Add support for periodically indexing arbitrary pages (views, contact forms, …)

Created on 16 October 2023, about 1 year ago
Updated 20 November 2023, about 1 year ago

Problem/Motivation

There have been multiple questions about indexing non-entities (views, etc) — see this issue's "Related issues" field in the sidebar.

It would be nice for search_api to have built-in support for that.

Proposed resolution

Add a datasource that takes a list of paths on the current site, and periodically fetches them (as the anonymous user) and indexes them.

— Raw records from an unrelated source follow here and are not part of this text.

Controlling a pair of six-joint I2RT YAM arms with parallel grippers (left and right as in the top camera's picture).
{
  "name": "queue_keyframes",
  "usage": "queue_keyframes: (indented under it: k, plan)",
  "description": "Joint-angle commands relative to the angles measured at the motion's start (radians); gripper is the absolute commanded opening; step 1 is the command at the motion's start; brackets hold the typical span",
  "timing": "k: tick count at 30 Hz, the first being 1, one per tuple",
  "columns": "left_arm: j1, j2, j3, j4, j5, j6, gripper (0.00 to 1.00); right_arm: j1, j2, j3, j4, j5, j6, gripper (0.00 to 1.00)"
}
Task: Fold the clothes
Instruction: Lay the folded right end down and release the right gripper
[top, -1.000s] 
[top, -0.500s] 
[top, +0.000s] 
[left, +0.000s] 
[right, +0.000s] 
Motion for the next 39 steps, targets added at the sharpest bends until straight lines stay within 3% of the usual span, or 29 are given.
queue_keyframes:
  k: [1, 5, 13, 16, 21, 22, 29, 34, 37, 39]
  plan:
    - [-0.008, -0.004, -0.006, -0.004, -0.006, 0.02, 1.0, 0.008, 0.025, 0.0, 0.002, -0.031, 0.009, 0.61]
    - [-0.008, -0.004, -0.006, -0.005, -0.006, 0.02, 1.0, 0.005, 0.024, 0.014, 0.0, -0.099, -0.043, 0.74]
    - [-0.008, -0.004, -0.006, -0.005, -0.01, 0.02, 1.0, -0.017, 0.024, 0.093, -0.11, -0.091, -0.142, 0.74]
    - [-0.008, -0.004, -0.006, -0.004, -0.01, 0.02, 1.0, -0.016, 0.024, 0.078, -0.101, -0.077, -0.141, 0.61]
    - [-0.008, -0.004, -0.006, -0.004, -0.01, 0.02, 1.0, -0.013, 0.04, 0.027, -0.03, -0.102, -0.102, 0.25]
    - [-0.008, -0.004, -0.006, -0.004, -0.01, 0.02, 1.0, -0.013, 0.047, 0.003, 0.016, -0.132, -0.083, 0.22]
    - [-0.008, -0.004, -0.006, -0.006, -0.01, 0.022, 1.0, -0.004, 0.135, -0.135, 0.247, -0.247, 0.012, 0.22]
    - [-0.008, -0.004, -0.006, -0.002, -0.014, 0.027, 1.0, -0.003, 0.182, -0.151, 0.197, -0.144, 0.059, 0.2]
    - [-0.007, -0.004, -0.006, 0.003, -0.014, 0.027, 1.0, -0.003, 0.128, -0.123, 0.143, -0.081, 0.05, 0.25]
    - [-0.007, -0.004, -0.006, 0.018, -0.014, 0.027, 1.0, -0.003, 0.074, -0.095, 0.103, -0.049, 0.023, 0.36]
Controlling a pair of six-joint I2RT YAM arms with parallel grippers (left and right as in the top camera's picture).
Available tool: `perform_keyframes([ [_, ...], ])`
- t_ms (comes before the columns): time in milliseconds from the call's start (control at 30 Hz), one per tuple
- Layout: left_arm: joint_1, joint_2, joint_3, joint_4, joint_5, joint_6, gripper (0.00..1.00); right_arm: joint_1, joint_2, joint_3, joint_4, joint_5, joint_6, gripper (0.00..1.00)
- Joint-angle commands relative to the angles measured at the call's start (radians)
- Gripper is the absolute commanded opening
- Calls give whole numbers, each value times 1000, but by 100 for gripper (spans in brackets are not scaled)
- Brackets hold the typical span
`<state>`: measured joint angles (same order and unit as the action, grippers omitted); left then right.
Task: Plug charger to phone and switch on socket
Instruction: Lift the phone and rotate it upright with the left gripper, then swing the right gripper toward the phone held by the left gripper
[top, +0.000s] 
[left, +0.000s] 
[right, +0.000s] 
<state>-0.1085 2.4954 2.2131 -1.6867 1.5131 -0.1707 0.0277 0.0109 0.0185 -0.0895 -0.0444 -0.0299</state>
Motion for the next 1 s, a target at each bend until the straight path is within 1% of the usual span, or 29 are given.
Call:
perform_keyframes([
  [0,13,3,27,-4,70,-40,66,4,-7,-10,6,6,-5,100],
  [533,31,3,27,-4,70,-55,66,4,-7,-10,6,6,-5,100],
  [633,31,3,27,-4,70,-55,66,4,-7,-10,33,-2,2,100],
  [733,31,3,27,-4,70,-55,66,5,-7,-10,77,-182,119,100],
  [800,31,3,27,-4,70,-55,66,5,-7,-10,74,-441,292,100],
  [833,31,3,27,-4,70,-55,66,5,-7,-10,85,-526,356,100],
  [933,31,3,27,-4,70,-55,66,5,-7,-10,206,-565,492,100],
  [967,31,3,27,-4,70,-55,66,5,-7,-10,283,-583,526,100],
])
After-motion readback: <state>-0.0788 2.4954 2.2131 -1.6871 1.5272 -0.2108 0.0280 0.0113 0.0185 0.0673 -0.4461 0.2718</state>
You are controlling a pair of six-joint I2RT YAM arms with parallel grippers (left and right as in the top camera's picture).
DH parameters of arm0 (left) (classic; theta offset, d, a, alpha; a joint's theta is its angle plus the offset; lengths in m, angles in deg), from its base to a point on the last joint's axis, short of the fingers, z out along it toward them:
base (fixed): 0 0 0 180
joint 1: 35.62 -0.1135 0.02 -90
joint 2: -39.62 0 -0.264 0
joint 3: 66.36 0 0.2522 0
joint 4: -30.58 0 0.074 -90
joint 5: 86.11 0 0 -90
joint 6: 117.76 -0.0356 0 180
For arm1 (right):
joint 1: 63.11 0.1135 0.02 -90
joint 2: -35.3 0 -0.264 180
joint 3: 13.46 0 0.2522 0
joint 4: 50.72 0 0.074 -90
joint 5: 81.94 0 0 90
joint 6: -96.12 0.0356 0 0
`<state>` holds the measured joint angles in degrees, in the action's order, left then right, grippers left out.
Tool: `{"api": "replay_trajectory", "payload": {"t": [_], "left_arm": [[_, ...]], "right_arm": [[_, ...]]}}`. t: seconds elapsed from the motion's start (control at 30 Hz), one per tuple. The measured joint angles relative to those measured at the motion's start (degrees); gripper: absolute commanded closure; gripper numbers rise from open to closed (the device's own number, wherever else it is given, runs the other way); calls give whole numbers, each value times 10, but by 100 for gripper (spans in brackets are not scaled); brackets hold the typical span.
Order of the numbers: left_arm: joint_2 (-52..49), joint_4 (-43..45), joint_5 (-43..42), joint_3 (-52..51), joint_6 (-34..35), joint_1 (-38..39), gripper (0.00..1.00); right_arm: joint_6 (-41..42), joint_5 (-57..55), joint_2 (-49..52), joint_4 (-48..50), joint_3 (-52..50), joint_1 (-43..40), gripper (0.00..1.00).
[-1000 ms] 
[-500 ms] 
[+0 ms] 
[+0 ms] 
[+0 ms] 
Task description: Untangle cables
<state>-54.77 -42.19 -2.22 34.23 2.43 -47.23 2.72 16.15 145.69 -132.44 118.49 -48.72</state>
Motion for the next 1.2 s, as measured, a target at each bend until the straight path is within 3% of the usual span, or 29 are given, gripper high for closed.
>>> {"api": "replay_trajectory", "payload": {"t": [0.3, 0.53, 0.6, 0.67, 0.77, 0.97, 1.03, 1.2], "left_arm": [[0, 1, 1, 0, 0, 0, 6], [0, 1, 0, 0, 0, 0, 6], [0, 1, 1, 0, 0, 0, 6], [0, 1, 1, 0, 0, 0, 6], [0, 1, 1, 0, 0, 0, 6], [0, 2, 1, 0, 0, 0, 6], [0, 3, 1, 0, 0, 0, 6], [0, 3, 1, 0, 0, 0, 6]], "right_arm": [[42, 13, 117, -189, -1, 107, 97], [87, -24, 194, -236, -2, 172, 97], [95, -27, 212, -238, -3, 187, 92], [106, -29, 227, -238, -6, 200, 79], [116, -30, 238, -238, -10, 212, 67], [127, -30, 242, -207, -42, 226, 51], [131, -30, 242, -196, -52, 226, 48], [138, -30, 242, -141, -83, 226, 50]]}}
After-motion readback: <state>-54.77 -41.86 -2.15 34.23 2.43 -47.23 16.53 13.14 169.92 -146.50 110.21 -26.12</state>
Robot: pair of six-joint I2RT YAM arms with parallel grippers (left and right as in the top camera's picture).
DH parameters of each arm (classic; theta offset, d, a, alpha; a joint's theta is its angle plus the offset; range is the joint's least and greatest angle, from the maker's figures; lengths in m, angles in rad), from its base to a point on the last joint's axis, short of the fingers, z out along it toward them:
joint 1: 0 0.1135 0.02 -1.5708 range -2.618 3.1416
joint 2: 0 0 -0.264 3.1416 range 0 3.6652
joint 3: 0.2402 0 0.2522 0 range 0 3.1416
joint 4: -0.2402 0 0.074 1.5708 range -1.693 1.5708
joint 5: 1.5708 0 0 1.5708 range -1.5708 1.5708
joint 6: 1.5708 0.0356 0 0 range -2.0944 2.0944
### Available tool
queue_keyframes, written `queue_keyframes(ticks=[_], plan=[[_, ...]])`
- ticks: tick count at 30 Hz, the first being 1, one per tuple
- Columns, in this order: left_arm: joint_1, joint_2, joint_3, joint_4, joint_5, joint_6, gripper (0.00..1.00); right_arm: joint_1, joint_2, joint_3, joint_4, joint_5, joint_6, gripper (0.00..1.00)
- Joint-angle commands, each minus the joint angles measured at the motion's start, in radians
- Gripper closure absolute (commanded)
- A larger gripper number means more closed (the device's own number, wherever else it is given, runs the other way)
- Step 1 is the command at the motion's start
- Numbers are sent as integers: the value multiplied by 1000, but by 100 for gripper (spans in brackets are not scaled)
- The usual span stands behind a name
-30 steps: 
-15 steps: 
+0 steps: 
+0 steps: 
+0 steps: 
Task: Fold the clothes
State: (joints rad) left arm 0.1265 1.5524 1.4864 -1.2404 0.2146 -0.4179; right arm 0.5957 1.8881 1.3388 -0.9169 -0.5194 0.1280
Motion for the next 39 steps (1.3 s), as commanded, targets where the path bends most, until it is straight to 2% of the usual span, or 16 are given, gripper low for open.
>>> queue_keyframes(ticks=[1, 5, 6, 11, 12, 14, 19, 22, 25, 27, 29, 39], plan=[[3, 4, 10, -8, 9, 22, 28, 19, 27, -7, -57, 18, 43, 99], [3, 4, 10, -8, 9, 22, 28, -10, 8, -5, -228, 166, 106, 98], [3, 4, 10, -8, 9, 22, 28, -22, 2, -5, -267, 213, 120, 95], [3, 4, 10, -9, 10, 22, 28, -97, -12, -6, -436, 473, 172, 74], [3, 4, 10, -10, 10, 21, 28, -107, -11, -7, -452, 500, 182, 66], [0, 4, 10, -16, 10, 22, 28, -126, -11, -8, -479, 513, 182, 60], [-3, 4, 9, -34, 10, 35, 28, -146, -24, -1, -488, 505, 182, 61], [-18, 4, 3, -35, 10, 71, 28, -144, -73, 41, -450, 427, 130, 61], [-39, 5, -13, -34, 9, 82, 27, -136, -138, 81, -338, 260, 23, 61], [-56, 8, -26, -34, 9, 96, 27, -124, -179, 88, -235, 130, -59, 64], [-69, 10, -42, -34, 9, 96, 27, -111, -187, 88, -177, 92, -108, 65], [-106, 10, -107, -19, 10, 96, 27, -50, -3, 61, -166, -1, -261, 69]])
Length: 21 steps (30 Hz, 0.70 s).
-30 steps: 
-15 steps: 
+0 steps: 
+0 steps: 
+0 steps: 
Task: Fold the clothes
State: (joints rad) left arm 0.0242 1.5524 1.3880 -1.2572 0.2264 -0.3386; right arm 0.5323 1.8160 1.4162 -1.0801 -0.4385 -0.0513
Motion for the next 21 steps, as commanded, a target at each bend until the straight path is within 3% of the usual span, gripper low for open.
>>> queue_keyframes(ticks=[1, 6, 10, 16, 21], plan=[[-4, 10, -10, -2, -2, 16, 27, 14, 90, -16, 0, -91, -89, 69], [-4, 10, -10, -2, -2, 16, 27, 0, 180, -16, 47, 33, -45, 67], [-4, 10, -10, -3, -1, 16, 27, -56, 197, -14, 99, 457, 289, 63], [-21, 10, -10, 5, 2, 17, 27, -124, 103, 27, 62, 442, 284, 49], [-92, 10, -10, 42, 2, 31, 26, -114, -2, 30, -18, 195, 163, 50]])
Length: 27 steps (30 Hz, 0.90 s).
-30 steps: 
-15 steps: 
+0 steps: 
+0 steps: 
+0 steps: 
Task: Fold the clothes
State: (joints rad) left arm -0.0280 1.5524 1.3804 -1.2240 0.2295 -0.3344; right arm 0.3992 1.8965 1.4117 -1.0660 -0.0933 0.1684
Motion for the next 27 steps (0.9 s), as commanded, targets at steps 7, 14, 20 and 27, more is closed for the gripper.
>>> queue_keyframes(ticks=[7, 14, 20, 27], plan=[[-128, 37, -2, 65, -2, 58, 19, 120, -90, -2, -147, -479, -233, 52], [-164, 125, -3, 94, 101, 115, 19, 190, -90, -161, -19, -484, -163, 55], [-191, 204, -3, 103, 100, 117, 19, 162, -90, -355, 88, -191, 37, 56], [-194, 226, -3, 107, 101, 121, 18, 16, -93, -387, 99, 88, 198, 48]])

I've attached a WIP patch.

Remaining tasks

  • Is this general idea suitable for inclusion in search_api?
  • — solved; I needed to subclass ComplexDataDefinitionBase and reimplement its getPropertyDefinitions method
  • — solved; in search_api_cron I added $index->getTrackerInstance()->trackAllItemsUpdated('rendered_page')
  • When the site-builder updates the list of page paths, search_api should call the datasource's getItemIds method to get an updated list of items that need to be indexed. It doesn't automatically do this, and I haven't yet figured out how to convince it to do so. In the submitConfigurationForm method, I tried adding $this->index->rebuildTracker();, but that prevents the new form values from being saved.
  • Add tests.
Feature request
Status

Needs work

Version

1.0

Component

Plugins

Created by

🇺🇸United States smokris Athens, Ohio, USA

Live updates comments and jobs are added and updated live.
  • Needs tests

    The change is currently missing an automated test that fails when run with the original code, and succeeds when the bug has been fixed.

Sign in to follow issues

Comments & Activities

  • Issue created by @smokris
  • 🇺🇸United States smokris Athens, Ohio, USA

    Early WIP patch attached.

  • Status changed to Needs review about 1 year ago
  • Open in Jenkins → Open on Drupal.org →
    Core: 9.5.x + Environment: PHP 8.1 & sqlite-3.27
    last update about 1 year ago
    540 pass, 2 fail
  • 🇺🇸United States smokris Athens, Ohio, USA

    Updated patch attached.

  • 🇺🇸United States smokris Athens, Ohio, USA

    (Add another remaining task.)

  • Status changed to Needs work about 1 year ago
  • 🇦🇹Austria drunken monkey Vienna, Austria

    Great feature request, thanks!
    There was already an issue for this (indexing arbitrary pages) a long time ago, but I cannot find it myself anymore. I think the main problem we were thinking about back then was security – it’s pretty much impossible to index reliable access information for arbitrary pages, so access checking doesn’t really work. (Or could at least only work as postprocessing for search results.)
    However, if the admin enters the paths to index themselves, and we include a big warning to only include publicly available pages there (or, more accurately, pages that can be accessed by everyone that will be able to access the search results pages), I guess that should be fine.
    Would still be interesting to see what we discussed there, but I guess that can’t be helped if I can’t find the issue anymore.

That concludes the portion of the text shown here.